Date: Sun, 04 Dec 2005 11:36:51 -0600

> > As far as I know, ext3 does I/O operations only through page cache. So
> > I'm not sure that the page_count test fails. If the test fails, we are
> > in deep trouble with highmem because the slow path assume that pages
> > always have valid an address.
>
> Stick in some printks. page_count is greater than 2 on many operations
> so we hit the slow path a lot of ext3.
>
> >
> > Here, we want to use sendpage only for page cache so checking
> > page->mapping would be better than the page_count test, I guess.
>
> I thought the only reason we have that code is becuae XFS and maybe
> reiser are sending slab pages. Wouldn't Zhen' test for slab pages be
> better if that is all we are trying to catch? Or are you saying it is a
> much more common problem (not just slab pages) and so the page->mapping
> test will always catch the problem.

Sorry. I forgot about the pages of deleted inodes. The page_count test
may fail with ext3 because of that. And page->mapping stuff does not
work too because of that.

Using slab pages is not the root cause. ext3 also uses slab pages
(kmalloced pages) for frozen_data. We can handle this. The problem is
that XFS's way to use slab pages. However, there is no way to
distinguish slab pages used in that way from others. So there seems to
be no better options now. The page_count test doesn't work even with
ext3 on highmem kernels. So we need a workaround now.

Maybe we had better not use sendpage like core-iscsi.


Index: kernel/iscsi_tcp.c
===================================================================
--- kernel/iscsi_tcp.c (revision 446)
+++ kernel/iscsi_tcp.c (working copy)
@@ -109,12 +109,14 @@
/*
* Fastpath: sg element fits into single page
*/
- if (sg->length + sg->offset <= PAGE_SIZE && page_count(sg->page) >= 2) {
+ if (sg->length + sg->offset <= PAGE_SIZE && !PageSlab(sg->page)) {

Mike Christie

unread,
Dec 5, 2005, 3:43:01 AM12/5/05
to open-...@googlegroups.com, Christoph Hellwig
What we really need to do is complete whatever discussion Christoph
wanted the nbd people to do. I do not think LLDs should have to test for
page_count, PageIsHighMem or PageSlab or anything like that :( We are
just LLDs writers. We should not have to know how different FSs uses
whatever page. kmap for highmem pages is nice for the lowly LLD writer
because it just does the right thing for us :)

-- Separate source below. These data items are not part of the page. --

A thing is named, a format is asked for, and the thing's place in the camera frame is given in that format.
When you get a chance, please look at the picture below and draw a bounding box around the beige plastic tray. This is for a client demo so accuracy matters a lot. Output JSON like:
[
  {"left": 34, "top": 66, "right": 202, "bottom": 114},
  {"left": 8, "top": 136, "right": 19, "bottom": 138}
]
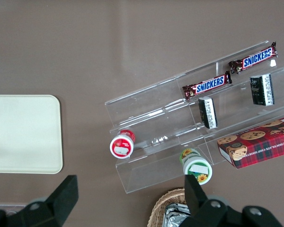
[{"left": 0, "top": 94, "right": 63, "bottom": 175}]

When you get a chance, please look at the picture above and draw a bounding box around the red tartan cookie box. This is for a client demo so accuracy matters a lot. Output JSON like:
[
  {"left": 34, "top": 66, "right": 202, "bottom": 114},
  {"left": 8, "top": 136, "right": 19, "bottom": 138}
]
[{"left": 216, "top": 114, "right": 284, "bottom": 170}]

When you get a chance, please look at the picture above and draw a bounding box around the clear acrylic stepped display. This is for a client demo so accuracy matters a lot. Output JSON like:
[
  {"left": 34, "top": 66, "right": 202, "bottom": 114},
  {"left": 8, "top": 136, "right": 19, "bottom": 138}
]
[{"left": 104, "top": 39, "right": 284, "bottom": 195}]

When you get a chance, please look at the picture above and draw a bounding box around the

Christoph what did you want the NBD people to do?

Mike Christie

unread,
Dec 5, 2005, 3:45:31 AM12/5/05
to open-...@googlegroups.com
Oh yeah for now though I am fine with this. I will run it against some
XFS and reiserfs setups I made at work to test it out.

FUJITA Tomonori

unread,
Dec 5, 2005, 8:21:21 PM12/5/05
to open-...@googlegroups.com, mich...@cs.wisc.edu
From: FUJITA Tomonori <fujita....@lab.ntt.co.jp>
Subject: Re: question on page_count(sg->page) >=2?
Date: Mon, 05 Dec 2005 13:02:21 +0900

> > I thought the only reason we have that code is becuae XFS and maybe
> > reiser are sending slab pages. Wouldn't Zhen' test for slab pages be
> > better if that is all we are trying to catch? Or are you saying it is a
> > much more common problem (not just slab pages) and so the page->mapping
> > test will always catch the problem.
>
> Sorry. I forgot about the pages of deleted inodes. The page_count test
> may fail with ext3 because of that. And page->mapping stuff does not
> work too because of that.
>
> Using slab pages is not the root cause. ext3 also uses slab pages
> (kmalloced pages) for frozen_data. We can handle this. The problem is
> that XFS's way to use slab pages. However, there is no way to
> distinguish slab pages used in that way from others. So there seems to

I have to correct my statement. We can handle ext3's kmalloced pages
if the block size is 4096 bytes. We cannot if it is 1024 or 2048
bytes.


From: Mike Christie <mich...@cs.wisc.edu>
Subject: Re: question on page_count(sg->page) >=2?
Date: Mon, 05 Dec 2005 02:43:01 -0600

> What we really need to do is complete whatever discussion Christoph
> wanted the nbd people to do. I do not think LLDs should have to test for
> page_count, PageIsHighMem or PageSlab or anything like that :( We are
> just LLDs writers. We should not have to know how different FSs uses
> whatever page. kmap for highmem pages is nice for the lowly LLD writer
> because it just does the right thing for us :)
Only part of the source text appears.